Task details
Pick every line out of the entries below that holds the string "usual", and report them.
══ Data listing ══
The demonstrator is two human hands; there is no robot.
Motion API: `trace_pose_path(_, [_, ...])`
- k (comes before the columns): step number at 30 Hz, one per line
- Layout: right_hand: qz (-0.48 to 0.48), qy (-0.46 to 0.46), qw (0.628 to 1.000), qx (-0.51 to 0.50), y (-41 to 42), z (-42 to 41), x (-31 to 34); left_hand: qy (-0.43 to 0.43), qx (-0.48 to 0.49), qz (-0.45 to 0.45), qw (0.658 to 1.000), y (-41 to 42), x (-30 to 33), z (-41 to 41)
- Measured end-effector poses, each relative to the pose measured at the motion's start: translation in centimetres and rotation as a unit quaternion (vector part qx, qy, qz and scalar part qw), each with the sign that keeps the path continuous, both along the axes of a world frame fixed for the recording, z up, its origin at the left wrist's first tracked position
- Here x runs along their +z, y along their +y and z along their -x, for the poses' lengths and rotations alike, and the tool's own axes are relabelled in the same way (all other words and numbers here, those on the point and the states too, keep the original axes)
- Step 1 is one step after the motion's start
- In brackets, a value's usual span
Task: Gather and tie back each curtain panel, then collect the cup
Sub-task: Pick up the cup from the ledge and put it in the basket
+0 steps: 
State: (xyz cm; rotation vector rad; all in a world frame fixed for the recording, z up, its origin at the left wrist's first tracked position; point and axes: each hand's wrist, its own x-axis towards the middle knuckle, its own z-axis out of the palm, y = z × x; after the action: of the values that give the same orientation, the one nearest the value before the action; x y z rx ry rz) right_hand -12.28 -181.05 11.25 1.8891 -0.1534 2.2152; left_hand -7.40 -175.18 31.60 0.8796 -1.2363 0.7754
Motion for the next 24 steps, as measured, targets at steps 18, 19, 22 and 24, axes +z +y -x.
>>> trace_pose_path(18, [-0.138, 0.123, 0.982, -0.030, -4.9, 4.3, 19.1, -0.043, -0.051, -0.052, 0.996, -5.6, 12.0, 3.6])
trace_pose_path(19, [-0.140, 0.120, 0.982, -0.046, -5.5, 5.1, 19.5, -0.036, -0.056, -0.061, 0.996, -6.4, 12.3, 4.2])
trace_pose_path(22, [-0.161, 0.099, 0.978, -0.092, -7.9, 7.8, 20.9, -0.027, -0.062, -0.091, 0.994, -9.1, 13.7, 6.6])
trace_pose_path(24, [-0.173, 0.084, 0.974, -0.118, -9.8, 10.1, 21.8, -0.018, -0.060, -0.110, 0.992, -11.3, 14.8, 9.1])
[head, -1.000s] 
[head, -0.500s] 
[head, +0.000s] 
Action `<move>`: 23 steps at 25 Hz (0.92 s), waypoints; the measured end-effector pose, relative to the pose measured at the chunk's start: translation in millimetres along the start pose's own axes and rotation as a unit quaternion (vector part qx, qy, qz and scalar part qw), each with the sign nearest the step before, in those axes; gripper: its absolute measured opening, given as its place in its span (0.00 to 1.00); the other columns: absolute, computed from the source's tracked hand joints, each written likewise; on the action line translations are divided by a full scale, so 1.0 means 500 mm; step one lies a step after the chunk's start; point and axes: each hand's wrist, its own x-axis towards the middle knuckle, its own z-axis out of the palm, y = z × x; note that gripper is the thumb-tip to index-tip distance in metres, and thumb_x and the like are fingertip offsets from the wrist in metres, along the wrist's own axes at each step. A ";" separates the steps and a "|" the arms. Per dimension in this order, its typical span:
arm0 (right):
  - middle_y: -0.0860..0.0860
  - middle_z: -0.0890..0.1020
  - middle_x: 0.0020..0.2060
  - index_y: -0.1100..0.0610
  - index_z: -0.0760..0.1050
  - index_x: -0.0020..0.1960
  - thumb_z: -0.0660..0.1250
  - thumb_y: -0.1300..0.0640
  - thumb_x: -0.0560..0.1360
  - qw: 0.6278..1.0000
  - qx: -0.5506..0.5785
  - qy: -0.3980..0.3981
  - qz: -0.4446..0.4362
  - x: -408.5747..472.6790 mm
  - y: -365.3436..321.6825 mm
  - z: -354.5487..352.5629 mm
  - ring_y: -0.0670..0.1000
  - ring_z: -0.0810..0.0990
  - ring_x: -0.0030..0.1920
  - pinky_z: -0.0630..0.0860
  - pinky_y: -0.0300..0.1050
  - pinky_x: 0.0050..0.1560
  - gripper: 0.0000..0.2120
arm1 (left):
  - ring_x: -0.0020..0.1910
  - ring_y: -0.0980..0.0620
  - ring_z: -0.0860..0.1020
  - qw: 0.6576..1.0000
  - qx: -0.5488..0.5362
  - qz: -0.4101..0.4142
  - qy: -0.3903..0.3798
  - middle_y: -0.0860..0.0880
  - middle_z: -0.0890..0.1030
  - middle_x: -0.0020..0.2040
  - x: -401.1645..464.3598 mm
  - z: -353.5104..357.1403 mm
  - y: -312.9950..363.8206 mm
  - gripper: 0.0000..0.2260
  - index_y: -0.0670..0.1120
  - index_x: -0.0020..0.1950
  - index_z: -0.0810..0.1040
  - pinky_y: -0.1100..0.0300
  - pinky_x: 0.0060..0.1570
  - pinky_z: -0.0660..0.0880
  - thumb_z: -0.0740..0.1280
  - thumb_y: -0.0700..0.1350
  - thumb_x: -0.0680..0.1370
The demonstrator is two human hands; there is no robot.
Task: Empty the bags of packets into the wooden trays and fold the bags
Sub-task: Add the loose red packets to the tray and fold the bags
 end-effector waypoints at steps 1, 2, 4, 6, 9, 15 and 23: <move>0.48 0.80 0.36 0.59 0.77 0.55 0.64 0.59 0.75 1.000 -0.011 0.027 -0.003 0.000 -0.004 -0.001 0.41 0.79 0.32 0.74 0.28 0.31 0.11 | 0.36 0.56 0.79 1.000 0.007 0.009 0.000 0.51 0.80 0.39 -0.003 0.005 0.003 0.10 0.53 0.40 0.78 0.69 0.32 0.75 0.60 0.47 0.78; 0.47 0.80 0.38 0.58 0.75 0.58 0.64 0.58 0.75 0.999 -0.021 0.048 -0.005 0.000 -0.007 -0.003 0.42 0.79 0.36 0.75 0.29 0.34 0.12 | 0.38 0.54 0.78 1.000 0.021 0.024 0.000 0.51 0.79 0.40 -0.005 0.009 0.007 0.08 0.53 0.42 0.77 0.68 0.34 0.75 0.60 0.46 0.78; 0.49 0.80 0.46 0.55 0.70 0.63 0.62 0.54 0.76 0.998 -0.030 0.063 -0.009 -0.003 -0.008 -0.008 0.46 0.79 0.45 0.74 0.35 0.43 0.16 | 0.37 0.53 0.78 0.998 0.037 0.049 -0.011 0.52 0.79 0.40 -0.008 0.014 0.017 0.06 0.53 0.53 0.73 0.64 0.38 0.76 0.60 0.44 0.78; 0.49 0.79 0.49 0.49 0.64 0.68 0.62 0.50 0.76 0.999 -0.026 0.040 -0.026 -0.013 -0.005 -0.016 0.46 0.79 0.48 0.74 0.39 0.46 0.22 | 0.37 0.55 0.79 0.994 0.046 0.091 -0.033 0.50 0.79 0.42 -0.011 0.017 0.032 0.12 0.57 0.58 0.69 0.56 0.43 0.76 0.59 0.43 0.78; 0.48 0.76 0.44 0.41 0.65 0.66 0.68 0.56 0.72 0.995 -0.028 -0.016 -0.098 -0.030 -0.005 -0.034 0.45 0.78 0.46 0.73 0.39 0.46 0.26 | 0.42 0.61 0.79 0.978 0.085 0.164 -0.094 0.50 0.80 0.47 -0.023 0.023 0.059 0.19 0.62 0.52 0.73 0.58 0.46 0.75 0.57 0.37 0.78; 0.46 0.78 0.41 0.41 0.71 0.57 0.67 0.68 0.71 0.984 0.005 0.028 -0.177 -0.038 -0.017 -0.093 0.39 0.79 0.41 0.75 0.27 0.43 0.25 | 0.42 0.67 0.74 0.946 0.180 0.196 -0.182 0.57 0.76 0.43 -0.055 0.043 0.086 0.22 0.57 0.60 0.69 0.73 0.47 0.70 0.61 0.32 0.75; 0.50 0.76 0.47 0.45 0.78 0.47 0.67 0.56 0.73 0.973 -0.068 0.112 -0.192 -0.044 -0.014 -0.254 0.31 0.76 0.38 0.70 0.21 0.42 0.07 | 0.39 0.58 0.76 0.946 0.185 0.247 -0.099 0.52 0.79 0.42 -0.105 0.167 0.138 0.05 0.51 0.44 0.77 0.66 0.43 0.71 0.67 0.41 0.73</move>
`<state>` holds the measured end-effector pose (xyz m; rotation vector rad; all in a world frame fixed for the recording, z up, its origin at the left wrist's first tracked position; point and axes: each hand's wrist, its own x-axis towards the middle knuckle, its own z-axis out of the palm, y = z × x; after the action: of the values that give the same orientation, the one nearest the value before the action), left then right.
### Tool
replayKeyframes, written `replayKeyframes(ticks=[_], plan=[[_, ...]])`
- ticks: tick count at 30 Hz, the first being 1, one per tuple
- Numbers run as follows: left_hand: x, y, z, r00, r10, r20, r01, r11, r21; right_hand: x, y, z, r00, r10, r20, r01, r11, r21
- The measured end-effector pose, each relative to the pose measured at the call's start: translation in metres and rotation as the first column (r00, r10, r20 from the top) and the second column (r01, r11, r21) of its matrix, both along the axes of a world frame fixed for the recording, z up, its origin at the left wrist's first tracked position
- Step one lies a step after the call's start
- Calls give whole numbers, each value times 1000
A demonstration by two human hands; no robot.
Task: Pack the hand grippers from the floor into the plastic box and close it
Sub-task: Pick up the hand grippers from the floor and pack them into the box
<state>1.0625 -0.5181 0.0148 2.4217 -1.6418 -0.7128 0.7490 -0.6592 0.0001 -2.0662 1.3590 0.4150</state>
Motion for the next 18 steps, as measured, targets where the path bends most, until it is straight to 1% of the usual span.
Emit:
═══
Exercise solution
- In brackets, a value's usual span
Motion for the next 18 steps, as measured, targets where the path bends most, until it is straight to 1% of the usual span.

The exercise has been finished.